Organized communities settled in Kyushu in the Jomon period (14,500–300 BC). According to legend, it was from Kyushu that the first emperor of Japan, Jimmu, set out in the 6th century BC on his campaign to unify the country. And it was through Kyushu in the 4th century AD that Chinese and Korean culture, including Buddhism and the Chinese writing system, first infiltrated Japan. Not all foreign incursions were welcomed, however. The natives of the island repelled several Mongolian invasions, the last and most formidable in 1274 only by the intervention of a powerful storm, the kamikaze (divine wind), which scuttled the Mongolian fleet.

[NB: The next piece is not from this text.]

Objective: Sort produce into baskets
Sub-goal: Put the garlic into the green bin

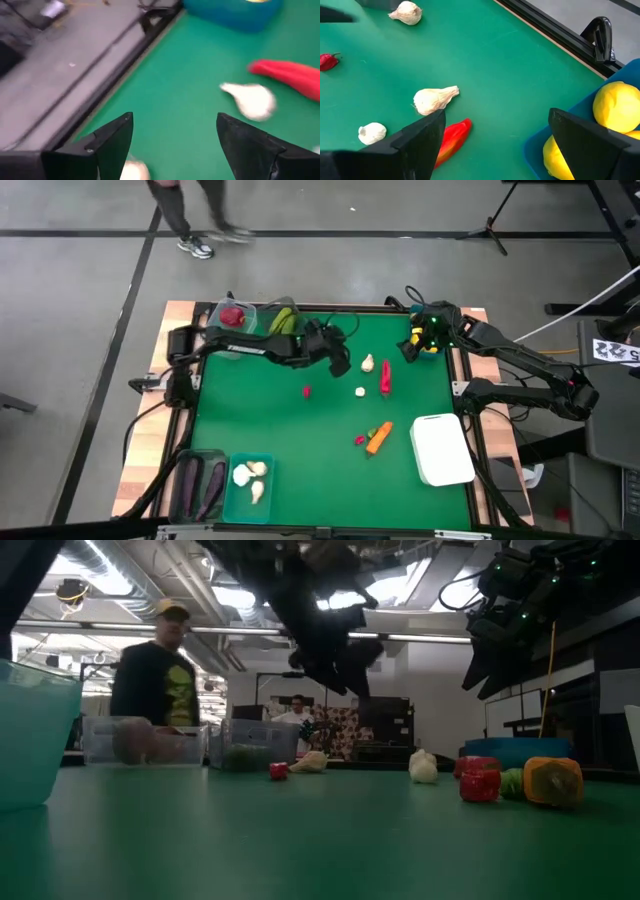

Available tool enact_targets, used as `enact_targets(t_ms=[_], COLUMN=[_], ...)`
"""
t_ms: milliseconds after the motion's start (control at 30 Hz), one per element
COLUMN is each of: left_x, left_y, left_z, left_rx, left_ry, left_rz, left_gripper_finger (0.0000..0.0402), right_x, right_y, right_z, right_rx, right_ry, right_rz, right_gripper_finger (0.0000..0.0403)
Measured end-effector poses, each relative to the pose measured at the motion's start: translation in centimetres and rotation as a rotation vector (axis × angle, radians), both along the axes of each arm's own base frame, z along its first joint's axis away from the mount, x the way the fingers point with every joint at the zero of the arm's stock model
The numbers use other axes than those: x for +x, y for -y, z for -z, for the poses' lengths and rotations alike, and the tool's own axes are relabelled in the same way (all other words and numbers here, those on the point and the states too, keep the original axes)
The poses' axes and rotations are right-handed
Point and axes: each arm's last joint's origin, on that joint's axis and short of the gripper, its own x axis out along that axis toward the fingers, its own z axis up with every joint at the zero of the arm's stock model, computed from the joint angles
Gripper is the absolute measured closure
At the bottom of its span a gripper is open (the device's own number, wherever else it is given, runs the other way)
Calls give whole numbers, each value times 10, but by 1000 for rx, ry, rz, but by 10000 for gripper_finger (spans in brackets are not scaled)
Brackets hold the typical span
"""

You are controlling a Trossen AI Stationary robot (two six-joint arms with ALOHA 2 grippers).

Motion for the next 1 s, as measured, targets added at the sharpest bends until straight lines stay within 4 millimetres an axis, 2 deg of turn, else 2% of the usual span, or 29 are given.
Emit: enact_targets(t_ms=[133, 233, 433, 567, 733, 867, 933, 1000], left_x=[4, 7, 13, 14, 16, 20, 23, 24], left_y=[-21, -30, -28, -27, -23, -16, -14, -13], left_z=[20, 24, 28, 24, 24, 25, 25, 25], left_rx=[60, 59, 48, 39, -74, -304, -420, -459], left_ry=[-54, -69, -98, -67, 22, 129, 156, 159], left_rz=[-107, -160, -161, -170, -177, -112, -31, 22], left_gripper_finger=[120, 120, 137, 194, 295, 371, 393, 395], right_x=[0, 0, 0, 0, 0, 2, 3, 4], right_y=[0, 0, 0, 0, 0, 1, 2, 3], right_z=[0, 0, 0, 0, 0, -2, -3, -5], right_rx=[0, 1, 1, 11, 12, -7, -20, -35], right_ry=[1, 1, 5, 13, 13, 32, 45, 63], right_rz=[1, 2, 4, 18, 19, 16, 14, 14], right_gripper_finger=[52, 52, 52, 52, 52, 52, 52, 52])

In the 16th century, Christianity, firearms, and medicine were introduced through the port cities of Nagasaki and Kumamoto by the merchants and emissaries of Portugal, Spain, and Holland. Later, during the two centuries of Japan’s self-imposed isolation, the tiny island of Dejima off the coast of Nagasaki was the country’s sole entrepôt for Western trade and learning. The city grew because of this contact with the rest of the world but, four centuries later, Nagasaki was devastated by an atomic bomb detonated by the US in 1945.

Today, the island is characterized by volcanic activity. Kagoshima lies in the shadow of Sakurajima, which daily belches ash; Mount Aso is one of the world’s largest calderas; and steaming fissures and fumeroles are found at Beppu, Unzen, and other spa towns.